BM25 for Non-Textual Modalities in Social
                 Book Search

                                 Melanie Imhof1,2
                  1
                    Université de Neuchâtel, Neuchâtel, Switzerland
         2
             Zurich University of Applied Sciences, Winterthur, Switzerland
                                    imhf@zhaw.ch


      Abstract. The Social Book Search (SBS) lab at CLEF 2016 provides
      a complex test collection that gives the opportunity to experiment with
      retrieval methods that combine various modalities in order to achieve the
      best possible ranked list. We show how the idea of being ”characteristic”,
      which is used as the core concept in most of the weighting schemes used
      for textual modalities, can be applied to non-textual modalities. Our
      approach re-defines BM25 for the three non-textual modalities found in
      the SBS collection: ratings, price and number of pages. A fuzzy query is
      constructed from the user preferences inferred from the user’s catalog.
      The results are used to re-rank a textual baseline, which significantly
      improves the retrieval effectiveness.

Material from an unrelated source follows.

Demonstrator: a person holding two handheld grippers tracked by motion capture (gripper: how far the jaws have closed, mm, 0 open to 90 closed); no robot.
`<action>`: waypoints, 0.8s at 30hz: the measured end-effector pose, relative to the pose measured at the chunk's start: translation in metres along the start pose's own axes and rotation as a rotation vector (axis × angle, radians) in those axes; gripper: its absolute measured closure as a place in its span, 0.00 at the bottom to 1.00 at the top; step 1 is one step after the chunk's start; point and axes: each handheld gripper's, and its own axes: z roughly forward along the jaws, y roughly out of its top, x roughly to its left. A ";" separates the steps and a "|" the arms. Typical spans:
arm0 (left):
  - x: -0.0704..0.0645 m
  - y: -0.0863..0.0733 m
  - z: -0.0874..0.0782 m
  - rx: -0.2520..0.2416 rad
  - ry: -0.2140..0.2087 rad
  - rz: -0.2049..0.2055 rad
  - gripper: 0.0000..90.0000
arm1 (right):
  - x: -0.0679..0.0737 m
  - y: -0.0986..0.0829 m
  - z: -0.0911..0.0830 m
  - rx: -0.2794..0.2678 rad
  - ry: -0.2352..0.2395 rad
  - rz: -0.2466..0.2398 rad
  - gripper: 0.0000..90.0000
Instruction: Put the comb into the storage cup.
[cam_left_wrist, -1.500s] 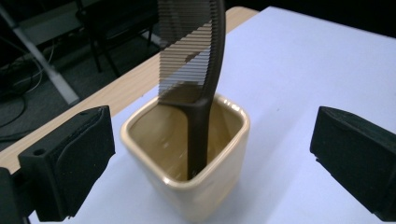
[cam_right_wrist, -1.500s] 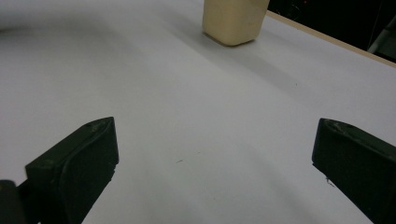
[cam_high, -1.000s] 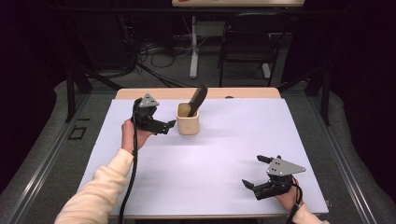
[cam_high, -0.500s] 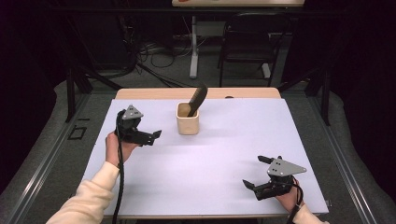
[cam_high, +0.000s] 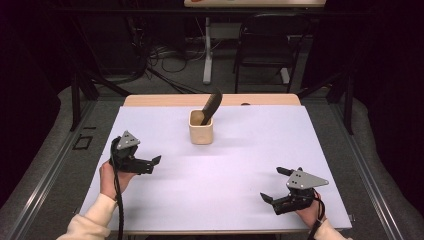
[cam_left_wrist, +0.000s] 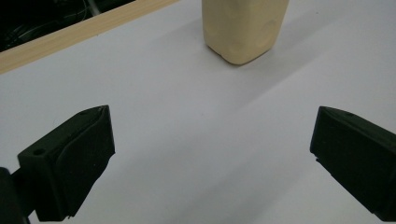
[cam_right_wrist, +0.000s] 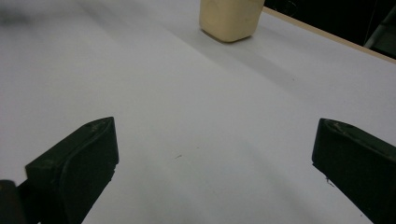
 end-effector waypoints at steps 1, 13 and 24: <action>-0.001 -0.003 -0.001 -0.004 0.000 -0.003 0.00 | 0.000 0.000 0.000 0.001 -0.001 -0.002 0.00; -0.013 -0.030 -0.019 -0.022 0.027 0.003 0.00 | 0.001 0.000 -0.001 0.003 -0.001 0.002 0.00; -0.020 -0.057 -0.033 -0.053 0.048 -0.020 0.00 | 0.002 0.000 -0.001 0.008 0.000 0.004 0.00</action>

Keywords: BM25, non-textual modalities, fuzzy query.


1   Introduction

The suggestion track of the INEX Social Book Search (SBS) at CLEF 2016 allows
researchers to evaluate their methods on a multimodal collection with queries
constructed from real LibraryThing user requests. For the books in the collection
not only the book meta-information from Amazon (description, binding, number
of pages, price etc.) is available but also user generated information such as book
ratings. Also, the personal catalogs of the users are given and can be used to
infer user preferences.
    In our SBS 2015 participation [2], we found that the user preferences can be
used to improve the retrieval effectiveness, by incorporating the books read by
the users in a random forest based learning to rank approach. In this partici-
pation, we focus on taking the user preferences into account using a different
approach. BM25 is a well known weighting scheme that has widely been used
in text retrieval. It was originally developed for the English language but it has
proven to be useful for other languages as well as for image retrieval [3]. We show
how BM25 can be applied to the modalities ratings, price and number of pages.
The BM25 scores of these non-textual modalities are then used to re-rank the
textual baseline to significantly improve it.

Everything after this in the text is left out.